The open door was directly across from the main elevators.

“I knew that was going too well.” McCord said shortly as they again headed down the corridor toward the main doors into Alliance-Crossing’s executive suite. “You try it this time.”

“I’ll have to give him back his note to Mrs. Manning, or it’s a waste of time.”

McCord hesitated, then nodded.

The receptionist glared as they approached her desk again, but Sam smiled briefly at her. From her handbag, she removed a pen and Valente’s note, which was still in an NYPD evidence envelope. Across the evidence envelope she wrote, “Enclosed is our ticket of admission. It’s yours to keep whether you agree to see us or not. Please give us a few minutes. It’s about LM, and it’s urgent.”

She handed the envelope to the receptionist with one of her own business cards, and said, “Please take this to Mr. Valente’s assistant and hold it in front of her eyes if necessary so that she reads it at once.”

The receptionist obviously knew Valente’s assistant had ejected them out the back door, and she took her cue from that. With a dismissive shrug, she pushed the envelope and card toward a corner of her desk and started to turn to her computer screen.

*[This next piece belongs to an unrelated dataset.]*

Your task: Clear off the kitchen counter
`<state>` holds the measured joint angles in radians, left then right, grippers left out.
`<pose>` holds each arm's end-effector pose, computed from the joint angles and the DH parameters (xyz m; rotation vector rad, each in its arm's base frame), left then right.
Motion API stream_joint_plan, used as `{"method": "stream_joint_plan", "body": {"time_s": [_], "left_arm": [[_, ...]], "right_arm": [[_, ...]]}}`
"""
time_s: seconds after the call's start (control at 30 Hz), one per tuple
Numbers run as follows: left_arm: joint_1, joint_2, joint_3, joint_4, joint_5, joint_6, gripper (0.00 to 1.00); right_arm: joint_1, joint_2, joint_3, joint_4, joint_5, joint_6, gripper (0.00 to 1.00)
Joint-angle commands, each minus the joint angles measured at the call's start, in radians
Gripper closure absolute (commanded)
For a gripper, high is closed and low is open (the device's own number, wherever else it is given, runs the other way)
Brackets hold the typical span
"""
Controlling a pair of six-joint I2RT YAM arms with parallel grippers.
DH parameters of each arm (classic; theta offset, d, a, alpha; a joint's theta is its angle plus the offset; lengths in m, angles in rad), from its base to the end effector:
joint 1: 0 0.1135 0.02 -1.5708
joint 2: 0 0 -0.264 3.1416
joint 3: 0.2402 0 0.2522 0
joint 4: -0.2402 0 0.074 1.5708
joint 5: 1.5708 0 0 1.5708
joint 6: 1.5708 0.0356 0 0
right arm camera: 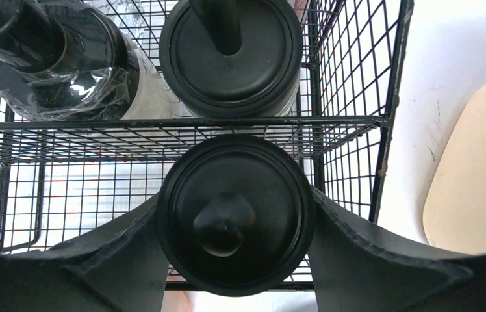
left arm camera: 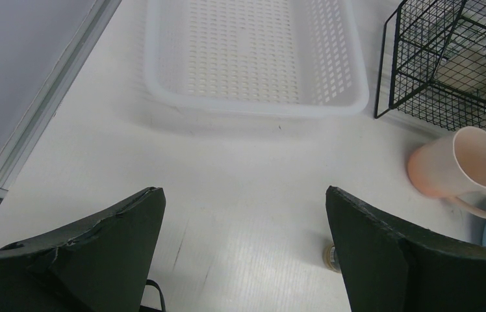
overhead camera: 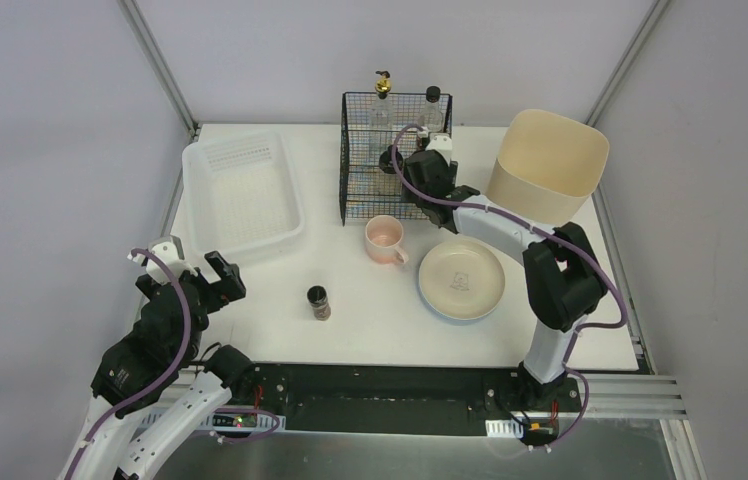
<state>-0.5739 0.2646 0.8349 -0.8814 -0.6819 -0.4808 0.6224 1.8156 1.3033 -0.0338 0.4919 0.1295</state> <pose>0.0422 -0.0006 0.3342 -0.3715 1.7735 -0.1056 0.3486 0.2294 0.2471 -0.2169 2.0352 -0.0547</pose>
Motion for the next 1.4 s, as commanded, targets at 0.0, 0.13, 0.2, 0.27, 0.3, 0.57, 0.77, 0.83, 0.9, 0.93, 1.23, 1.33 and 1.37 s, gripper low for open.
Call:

“No problem,” Sam said pleasantly, reaching for the discarded items. “I’ll just assume you’re busy and you’d rather I take these to Mrs. Evanston myself.”

The receptionist swung around, picked up the envelope and card, gave Sam a scalding look, and marched off in the same direction she’d gone before. “Valente seems to inspire a lot of loyalty in his staff,” Sam remarked as they sat down to wait.

McCord said nothing; he was analyzing the note Sam had written on the envelope, and he was smiling a little. She’d written four short sentences, but each one delivered a significant psychological payload:

“Enclosed is our ticket of admission” . . . If you’re a reasonable man, you’ll realize that our returning this note to you is an enormous gesture of good faith.

“It’s yours to keep whether you agree to see us or not” . . . There are no strings attached. We’re not trying to coerce you, and we acknowledge in advance that we could not coerce you even if we tried.

“Please give us a few minutes” . . . “Please.” There’s a word you haven’t heard from the NYPD, but we realize now that you’re entitled to it.

“It’s about LM, and it’s urgent” . . . We are using Leigh Manning’s initials because we, too, want to protect her privacy from whoever may see this note.

MICHAEL HUNG UP THE TELEPHONE and glanced at Mrs. Evanston as she handed him an envelope and a business card with Detective Littleton’s name on it. “They’re back,” she said, scowling.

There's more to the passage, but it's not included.